*What you have to do*.
Tally the lines of the listing below in which the string "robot" occurs, and give the tally alone.

*Material shown*.
───

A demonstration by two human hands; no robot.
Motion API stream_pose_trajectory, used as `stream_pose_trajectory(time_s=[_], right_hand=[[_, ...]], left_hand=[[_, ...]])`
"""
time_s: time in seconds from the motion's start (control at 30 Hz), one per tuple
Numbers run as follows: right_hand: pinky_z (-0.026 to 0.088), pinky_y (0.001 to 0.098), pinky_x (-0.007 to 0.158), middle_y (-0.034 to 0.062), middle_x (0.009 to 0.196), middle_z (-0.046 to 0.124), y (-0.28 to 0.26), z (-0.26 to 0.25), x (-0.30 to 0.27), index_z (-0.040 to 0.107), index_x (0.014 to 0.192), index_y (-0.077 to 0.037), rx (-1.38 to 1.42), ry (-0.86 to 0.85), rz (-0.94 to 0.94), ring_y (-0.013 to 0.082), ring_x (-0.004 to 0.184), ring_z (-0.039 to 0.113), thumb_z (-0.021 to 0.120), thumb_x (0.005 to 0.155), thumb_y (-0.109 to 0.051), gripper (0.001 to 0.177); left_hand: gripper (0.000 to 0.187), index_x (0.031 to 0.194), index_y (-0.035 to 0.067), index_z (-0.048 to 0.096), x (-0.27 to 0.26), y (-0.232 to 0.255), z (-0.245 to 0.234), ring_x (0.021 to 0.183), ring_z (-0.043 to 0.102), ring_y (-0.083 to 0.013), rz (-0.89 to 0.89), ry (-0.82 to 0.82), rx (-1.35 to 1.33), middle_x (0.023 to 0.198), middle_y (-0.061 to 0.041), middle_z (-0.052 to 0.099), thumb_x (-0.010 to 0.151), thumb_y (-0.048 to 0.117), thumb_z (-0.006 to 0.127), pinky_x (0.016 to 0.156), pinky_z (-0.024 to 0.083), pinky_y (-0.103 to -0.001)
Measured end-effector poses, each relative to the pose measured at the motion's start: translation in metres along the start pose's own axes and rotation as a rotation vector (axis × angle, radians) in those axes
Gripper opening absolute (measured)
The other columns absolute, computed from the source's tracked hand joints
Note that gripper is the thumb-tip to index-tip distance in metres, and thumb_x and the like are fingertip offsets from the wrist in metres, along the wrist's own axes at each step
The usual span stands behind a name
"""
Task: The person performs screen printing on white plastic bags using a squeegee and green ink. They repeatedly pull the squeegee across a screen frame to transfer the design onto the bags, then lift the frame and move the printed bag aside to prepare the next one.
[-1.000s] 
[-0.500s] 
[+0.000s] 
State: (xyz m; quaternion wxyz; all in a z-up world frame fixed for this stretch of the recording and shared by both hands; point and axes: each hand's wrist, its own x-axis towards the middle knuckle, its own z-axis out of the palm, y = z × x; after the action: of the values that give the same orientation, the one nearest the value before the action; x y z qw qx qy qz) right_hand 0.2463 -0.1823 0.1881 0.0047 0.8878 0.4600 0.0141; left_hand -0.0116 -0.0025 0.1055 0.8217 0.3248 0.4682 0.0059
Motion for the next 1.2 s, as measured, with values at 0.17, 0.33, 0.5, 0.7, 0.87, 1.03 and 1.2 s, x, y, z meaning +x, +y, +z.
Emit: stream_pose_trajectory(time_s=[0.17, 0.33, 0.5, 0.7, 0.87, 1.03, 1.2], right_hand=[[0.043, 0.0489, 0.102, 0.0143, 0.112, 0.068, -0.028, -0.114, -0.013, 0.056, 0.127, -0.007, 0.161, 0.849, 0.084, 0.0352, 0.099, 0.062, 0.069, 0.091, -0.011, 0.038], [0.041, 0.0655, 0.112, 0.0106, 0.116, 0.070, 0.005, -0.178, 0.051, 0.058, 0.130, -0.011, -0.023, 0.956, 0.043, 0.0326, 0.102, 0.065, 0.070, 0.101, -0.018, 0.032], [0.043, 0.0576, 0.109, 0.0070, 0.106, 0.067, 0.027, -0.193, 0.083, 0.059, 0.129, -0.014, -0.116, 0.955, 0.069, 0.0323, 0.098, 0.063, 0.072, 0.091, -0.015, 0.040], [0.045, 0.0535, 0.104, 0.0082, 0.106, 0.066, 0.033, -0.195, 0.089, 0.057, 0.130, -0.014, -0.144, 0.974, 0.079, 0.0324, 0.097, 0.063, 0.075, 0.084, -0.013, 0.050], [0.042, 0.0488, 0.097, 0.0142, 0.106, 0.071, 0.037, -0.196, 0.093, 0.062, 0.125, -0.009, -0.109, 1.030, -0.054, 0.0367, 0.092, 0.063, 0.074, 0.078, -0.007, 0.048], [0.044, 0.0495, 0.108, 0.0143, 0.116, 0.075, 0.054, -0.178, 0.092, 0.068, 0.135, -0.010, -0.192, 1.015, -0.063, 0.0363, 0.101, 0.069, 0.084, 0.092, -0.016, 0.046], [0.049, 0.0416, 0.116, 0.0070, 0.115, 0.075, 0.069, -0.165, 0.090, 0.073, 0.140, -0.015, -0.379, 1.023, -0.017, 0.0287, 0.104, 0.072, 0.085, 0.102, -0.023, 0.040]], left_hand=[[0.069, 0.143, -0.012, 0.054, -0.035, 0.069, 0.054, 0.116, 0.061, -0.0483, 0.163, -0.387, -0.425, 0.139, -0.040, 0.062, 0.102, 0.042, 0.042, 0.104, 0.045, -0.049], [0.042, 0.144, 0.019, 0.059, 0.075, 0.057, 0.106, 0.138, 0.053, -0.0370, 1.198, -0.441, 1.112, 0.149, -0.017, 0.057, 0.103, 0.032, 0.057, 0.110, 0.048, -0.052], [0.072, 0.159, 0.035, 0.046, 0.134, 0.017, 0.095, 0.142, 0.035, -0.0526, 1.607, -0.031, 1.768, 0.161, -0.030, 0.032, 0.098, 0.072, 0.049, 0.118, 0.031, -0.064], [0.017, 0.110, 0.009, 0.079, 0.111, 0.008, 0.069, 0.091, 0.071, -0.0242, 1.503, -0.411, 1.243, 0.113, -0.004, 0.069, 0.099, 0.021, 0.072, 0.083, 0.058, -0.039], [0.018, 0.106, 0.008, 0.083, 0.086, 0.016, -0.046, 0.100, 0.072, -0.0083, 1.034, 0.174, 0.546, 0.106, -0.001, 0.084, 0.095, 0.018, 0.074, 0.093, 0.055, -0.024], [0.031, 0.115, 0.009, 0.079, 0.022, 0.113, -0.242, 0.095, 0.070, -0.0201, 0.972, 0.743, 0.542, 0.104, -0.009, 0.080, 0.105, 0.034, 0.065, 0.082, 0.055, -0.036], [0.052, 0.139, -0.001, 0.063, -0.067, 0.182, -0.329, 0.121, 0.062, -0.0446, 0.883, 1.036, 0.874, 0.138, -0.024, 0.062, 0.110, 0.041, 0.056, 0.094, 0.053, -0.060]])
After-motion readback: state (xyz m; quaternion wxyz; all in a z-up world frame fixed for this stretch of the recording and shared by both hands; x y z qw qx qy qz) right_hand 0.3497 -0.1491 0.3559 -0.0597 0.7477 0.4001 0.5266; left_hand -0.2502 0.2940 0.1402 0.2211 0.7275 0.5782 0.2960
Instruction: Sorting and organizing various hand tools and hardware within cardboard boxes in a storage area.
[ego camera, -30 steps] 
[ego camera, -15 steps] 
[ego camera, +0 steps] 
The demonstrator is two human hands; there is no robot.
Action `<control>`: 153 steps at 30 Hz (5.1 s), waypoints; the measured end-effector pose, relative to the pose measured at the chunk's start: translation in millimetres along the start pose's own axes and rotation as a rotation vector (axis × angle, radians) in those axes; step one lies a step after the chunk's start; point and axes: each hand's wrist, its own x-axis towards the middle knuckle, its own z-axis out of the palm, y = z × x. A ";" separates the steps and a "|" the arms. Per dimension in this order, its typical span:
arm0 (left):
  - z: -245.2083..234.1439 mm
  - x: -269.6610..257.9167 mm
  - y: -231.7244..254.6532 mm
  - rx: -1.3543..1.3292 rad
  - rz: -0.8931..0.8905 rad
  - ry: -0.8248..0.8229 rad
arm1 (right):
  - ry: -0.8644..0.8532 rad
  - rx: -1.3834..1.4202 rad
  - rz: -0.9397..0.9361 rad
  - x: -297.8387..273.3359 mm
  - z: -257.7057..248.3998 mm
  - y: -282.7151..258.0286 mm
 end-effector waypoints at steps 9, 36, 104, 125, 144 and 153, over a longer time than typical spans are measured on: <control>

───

*Solution for this problem*.
2